(What is expected): Could you write out the lines below exactly, beginning with the first and finishing with the one that contains "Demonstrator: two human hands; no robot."?
[Data records — start]
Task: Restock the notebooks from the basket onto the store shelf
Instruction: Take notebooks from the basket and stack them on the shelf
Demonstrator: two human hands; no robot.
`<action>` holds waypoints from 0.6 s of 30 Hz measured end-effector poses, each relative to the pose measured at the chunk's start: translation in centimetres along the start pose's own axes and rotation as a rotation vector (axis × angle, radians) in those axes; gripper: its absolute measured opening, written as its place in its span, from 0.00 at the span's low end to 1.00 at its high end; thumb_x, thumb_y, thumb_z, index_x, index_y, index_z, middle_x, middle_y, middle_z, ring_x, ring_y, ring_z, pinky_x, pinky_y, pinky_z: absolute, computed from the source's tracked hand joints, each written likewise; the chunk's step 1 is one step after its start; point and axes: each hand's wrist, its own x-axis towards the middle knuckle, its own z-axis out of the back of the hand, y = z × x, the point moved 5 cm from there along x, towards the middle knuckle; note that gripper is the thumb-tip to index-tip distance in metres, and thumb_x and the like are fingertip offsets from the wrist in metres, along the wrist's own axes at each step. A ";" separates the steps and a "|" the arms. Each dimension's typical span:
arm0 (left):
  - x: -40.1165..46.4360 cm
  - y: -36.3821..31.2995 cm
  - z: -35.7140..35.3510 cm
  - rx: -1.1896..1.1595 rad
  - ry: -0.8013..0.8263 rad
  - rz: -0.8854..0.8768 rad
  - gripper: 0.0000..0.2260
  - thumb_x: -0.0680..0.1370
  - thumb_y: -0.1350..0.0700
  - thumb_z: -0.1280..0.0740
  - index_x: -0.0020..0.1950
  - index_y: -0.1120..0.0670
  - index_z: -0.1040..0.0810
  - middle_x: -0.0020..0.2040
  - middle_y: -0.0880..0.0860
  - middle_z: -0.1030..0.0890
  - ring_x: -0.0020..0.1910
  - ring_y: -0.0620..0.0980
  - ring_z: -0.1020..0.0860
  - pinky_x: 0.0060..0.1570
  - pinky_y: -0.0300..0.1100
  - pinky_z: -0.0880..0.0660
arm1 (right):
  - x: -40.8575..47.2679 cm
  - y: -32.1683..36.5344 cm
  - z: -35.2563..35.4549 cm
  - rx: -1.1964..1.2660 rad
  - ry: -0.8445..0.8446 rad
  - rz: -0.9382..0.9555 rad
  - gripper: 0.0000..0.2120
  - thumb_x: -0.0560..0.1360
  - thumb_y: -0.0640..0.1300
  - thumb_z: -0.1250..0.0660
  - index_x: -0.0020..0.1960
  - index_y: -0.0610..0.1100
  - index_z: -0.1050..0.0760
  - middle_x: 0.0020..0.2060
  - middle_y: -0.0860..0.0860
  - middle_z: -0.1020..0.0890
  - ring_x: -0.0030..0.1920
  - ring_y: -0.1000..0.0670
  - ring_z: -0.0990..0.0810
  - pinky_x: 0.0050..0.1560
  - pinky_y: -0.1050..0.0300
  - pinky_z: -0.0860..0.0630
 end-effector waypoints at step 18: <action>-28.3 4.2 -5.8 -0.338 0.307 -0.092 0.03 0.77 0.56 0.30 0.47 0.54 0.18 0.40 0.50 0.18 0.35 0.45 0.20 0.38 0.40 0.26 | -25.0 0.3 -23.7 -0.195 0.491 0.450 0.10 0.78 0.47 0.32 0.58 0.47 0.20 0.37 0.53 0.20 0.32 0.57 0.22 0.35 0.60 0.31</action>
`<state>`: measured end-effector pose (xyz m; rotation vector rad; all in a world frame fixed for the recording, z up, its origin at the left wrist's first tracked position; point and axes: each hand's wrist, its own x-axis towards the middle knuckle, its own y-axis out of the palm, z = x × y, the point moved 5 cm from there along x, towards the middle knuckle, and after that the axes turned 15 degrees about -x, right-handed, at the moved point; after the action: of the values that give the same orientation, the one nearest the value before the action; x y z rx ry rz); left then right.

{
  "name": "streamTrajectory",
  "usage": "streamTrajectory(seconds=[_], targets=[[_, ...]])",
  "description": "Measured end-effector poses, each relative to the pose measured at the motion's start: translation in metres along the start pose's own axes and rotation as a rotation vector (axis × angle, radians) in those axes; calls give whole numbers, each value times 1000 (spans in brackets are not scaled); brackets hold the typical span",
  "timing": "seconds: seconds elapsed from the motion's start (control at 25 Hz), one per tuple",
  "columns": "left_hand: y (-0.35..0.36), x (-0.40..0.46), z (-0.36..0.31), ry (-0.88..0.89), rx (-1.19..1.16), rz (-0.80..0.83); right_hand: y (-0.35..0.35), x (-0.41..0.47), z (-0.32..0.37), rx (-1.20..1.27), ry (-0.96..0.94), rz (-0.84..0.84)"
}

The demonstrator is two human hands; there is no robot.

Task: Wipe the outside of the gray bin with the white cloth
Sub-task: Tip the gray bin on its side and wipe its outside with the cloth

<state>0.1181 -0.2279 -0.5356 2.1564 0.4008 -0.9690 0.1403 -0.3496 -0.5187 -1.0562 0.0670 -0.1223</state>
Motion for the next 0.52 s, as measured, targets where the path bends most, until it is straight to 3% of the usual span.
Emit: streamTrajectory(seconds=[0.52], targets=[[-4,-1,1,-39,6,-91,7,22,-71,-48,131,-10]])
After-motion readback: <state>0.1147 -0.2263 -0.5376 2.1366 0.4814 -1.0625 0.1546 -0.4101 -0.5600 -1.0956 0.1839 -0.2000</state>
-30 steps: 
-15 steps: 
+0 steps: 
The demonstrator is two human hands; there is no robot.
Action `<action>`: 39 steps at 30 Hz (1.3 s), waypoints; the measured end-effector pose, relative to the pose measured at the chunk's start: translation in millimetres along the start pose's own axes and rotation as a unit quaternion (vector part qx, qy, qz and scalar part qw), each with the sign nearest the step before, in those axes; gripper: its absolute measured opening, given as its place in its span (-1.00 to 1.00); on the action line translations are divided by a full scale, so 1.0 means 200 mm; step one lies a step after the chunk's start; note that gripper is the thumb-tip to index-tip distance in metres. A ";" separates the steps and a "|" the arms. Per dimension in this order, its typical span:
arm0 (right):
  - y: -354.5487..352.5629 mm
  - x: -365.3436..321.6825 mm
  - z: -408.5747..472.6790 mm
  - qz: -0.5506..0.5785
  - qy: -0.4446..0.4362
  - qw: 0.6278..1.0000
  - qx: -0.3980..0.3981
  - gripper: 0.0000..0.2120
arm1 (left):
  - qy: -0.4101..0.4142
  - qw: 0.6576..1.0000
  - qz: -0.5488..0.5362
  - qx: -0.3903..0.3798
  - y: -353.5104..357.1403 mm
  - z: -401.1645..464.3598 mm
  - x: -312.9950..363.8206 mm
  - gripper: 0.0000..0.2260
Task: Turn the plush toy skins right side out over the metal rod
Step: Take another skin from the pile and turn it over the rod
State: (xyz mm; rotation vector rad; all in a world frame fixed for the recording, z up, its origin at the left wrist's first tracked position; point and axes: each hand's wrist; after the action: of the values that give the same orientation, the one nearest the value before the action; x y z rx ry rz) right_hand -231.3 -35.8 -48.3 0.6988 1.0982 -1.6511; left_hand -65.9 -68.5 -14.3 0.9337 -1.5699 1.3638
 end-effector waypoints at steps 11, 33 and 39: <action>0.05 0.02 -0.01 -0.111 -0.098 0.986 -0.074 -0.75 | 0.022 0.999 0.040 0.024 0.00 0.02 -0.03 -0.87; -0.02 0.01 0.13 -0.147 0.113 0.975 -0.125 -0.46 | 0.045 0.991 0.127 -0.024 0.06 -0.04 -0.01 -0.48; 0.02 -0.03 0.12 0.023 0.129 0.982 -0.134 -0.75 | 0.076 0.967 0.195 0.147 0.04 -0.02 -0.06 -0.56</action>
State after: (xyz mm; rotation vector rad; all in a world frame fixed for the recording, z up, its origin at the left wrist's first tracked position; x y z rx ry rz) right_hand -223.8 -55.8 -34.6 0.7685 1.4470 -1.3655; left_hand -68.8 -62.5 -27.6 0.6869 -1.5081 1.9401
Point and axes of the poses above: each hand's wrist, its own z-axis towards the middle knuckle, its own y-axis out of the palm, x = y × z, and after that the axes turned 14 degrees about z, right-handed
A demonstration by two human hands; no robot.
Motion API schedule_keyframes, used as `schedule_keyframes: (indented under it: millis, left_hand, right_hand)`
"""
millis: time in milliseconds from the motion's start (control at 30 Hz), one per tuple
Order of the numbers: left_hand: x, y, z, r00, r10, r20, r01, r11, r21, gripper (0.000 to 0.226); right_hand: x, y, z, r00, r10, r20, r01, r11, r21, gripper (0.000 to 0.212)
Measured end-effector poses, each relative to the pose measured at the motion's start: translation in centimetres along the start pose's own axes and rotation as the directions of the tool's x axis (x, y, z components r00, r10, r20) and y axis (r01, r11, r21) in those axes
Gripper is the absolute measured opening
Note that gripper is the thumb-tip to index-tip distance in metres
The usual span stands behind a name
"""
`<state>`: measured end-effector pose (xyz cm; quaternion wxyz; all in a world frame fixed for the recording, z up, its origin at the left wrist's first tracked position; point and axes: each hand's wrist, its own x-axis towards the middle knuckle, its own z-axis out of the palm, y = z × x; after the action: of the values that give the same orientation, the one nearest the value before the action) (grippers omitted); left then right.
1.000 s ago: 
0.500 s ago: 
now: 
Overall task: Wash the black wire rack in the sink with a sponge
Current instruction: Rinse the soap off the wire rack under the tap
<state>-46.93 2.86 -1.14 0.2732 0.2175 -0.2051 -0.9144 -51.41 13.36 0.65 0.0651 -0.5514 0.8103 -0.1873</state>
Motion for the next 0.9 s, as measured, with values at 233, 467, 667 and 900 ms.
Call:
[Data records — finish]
(Output for this task):
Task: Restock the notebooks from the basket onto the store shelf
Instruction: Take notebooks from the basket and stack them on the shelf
Demonstrator: two human hands; no robot.

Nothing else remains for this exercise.